BigQuery

2018-07-01

BigQuery, GCP

bigquery

feature summary

Petabyte scale DW on GCP for interactive analysis (near real time analysis, it’s not totally real time, cannot respond in millisecond, microsecond).
Prefer demoralised table structure using nested, repeated fields.
Separate storage and compute.
Data stored in bigQuery is durable, it’s replicated in multiple places and it’s pretty inexpensive in terms of storing.
Support both standard SQL(SQL 2011), legacy SQL. Default is legacy SQL. Standard SQL is preferred since BigQuery 2.0
No-ops
Generate immutable audit logs. you know every time somebody’s runs a query on it and you basically get those audit logs which cannot be tampered with. So you will know what people have done to each dataset.

Cache

Query results are cached for approximately 24 hours by default
Not cached cases:

When a destination table is specified in the job configuration, the web UI, the command line, or the API
If any of the referenced tables or logical views have changed since the results were previously cached
When any of the tables referenced by the query have recently received streaming inserts (a streaming buffer is attached to the table) even if no new rows have arrived
If the query uses non-deterministic functions; for example, date and time functions such as CURRENT_TIMESTAMP() and NOW(), and other functions such as CURRENT_USER() return different values depending on when a query is executed
If you are querying multiple tables using a wildcard
If the cached results have expired; typical cache lifetime is 24 hours, but the cached results are best-effort and may be invalidated sooner
If the query runs against an external data source

Structure

Big query is not transactional
every column is stored in a separate file which is encrypted and replicated
BQ is primarily meant for immutable very large datasets
table is materialised / view is live

Tools with connector:
Tableau, Looker, Qlik, Data studio, etc

Supported ingest format: JSON (newline delimited only), CSV, Avro, Parquet, ORC, Google Cloud Datastore (Store on GCS only).

Ingestion:

streaming and batch
Why use dataflow if we can use stream input directly on BigQuery? Because BigQuery only accept table format, the source data mey need to be converted in dataflow.
Can load data from:

File upload
Google Cloud Storage
Google Drive
Google Cloud Bigtable
Stream data in from Fluentd by using a plugin

Cannot load from:
Cloud SQL

Cannot use the Web UI to:

Upload a file greater than 10 MB in size
Upload multiple files at the same time
Uploada file in SQL format

All the above three operations can be performed using the “bq” command.
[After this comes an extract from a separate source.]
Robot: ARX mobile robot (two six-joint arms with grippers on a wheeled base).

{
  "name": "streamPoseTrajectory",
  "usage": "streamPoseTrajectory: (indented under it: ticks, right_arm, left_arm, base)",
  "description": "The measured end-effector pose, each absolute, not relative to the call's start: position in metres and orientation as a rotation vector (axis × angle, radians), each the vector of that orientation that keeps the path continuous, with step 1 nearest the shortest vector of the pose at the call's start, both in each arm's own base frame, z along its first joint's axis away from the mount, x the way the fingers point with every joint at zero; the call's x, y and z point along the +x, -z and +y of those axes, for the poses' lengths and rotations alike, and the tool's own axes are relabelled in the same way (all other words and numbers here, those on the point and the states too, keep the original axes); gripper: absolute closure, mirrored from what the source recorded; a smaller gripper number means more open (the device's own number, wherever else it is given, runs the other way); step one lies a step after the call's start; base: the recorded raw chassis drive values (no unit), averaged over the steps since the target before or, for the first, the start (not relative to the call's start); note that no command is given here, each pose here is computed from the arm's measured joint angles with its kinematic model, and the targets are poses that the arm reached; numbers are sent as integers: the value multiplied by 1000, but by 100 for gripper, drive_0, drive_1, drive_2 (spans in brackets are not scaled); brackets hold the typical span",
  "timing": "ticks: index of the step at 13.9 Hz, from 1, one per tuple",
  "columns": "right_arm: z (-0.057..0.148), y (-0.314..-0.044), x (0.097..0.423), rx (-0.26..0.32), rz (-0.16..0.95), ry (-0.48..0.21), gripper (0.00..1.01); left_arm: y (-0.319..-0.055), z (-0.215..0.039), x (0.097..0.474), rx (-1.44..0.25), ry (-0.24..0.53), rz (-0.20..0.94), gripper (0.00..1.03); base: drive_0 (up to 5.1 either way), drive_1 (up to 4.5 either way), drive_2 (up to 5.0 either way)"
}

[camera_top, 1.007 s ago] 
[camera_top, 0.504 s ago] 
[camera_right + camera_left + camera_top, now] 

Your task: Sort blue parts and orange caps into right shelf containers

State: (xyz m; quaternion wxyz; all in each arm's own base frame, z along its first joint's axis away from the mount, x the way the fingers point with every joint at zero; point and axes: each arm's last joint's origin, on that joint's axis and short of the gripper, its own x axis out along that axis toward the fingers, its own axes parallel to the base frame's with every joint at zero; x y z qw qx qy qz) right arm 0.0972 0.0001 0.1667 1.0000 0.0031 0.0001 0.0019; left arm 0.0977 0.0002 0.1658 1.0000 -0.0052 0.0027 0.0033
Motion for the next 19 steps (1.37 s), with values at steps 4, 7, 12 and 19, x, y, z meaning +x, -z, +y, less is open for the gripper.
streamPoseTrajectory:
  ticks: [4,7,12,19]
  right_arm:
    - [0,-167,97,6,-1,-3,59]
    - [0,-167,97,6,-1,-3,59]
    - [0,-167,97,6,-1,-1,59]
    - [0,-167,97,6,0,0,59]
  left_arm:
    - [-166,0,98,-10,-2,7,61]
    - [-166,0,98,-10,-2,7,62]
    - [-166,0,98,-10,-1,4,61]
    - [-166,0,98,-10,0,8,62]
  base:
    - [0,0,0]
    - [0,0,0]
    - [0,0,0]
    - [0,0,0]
BigQuery is a way for you to share data beyond the silos of your company’s structure, it’s a way of collaboration
you can share the dataset, allow them to write ad hoc query, also share the query, share the ability of analysis
access control on data set
dataSets contain tables and views
You can select specific rows and columns and save it as view, then share it with others(other project)

External storage:

GCS, google sheet, BigTable

From BigTable

Permanent - can share

Create a table definition file (for the CLI or API)
Create a table in BigQuery linked to the external data source
Query the data using the permanent table

To share you need:

READER or bigquery.dataViewer
biguqery.user
bigtable.reader

Temporary
it cannot be shared with others, is useful for one-time, d-hoc queries over external data, or for extract, transform, and load (ETL) processes.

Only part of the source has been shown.